• Brief
The expected output is each line below containing "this", copied in full.

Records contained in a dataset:
.....

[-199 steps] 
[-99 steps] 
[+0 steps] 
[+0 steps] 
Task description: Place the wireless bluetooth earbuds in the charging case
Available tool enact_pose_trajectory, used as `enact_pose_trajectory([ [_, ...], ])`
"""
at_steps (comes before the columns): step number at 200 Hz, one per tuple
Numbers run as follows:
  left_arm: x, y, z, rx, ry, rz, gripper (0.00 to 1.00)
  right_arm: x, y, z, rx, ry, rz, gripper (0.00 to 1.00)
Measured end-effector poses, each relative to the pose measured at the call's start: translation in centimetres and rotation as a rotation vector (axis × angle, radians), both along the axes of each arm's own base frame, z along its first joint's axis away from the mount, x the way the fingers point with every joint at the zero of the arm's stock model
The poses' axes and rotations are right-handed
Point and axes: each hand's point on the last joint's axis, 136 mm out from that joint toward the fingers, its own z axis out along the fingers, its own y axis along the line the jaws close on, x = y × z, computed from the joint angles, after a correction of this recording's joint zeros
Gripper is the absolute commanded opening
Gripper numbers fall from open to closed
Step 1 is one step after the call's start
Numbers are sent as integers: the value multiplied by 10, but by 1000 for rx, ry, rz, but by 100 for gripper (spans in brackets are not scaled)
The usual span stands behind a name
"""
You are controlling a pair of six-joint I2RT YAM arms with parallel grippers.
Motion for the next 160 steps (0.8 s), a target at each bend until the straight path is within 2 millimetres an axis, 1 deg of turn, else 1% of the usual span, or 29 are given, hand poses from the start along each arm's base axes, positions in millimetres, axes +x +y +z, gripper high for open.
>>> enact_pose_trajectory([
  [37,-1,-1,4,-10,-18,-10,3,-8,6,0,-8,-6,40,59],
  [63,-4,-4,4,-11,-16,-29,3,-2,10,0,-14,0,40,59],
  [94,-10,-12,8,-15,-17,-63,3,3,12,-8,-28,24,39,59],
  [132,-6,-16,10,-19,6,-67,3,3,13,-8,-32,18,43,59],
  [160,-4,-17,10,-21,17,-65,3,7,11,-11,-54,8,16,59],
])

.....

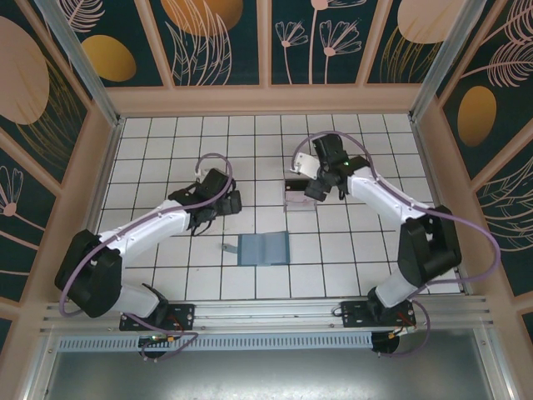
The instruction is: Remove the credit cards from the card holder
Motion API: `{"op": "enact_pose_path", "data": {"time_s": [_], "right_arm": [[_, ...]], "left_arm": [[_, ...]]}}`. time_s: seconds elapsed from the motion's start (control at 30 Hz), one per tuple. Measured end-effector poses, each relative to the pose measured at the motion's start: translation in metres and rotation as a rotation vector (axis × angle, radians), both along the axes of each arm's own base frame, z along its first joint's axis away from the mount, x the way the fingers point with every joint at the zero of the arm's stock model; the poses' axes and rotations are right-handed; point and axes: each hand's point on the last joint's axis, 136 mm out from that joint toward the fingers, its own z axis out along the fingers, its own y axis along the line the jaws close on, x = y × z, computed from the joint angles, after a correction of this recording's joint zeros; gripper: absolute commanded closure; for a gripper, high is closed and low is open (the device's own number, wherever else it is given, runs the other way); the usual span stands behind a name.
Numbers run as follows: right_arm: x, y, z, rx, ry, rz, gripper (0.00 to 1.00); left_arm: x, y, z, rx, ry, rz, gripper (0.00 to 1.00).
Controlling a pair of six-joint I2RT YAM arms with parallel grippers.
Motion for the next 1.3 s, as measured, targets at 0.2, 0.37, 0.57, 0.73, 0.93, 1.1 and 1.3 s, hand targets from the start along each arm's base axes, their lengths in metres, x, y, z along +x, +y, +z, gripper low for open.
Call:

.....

• Exercise result
Point and axes: each hand's point on the last joint's axis, 136 mm out from that joint toward the fingers, its own z axis out along the fingers, its own y axis along the line the jaws close on, x = y × z, computed from the joint angles, after a correction of this recording's joint zeros
Motion API: `{"op": "enact_pose_path", "data": {"time_s": [_], "right_arm": [[_, ...]], "left_arm": [[_, ...]]}}`. time_s: seconds elapsed from the motion's start (control at 30 Hz), one per tuple. Measured end-effector poses, each relative to the pose measured at the motion's start: translation in metres and rotation as a rotation vector (axis × angle, radians), both along the axes of each arm's own base frame, z along its first joint's axis away from the mount, x the way the fingers point with every joint at the zero of the arm's stock model; the poses' axes and rotations are right-handed; point and axes: each hand's point on the last joint's axis, 136 mm out from that joint toward the fingers, its own z axis out along the fingers, its own y axis along the line the jaws close on, x = y × z, computed from the joint angles, after a correction of this recording's joint zeros; gripper: absolute commanded closure; for a gripper, high is closed and low is open (the device's own number, wherever else it is given, runs the other way); the usual span stands behind a name.

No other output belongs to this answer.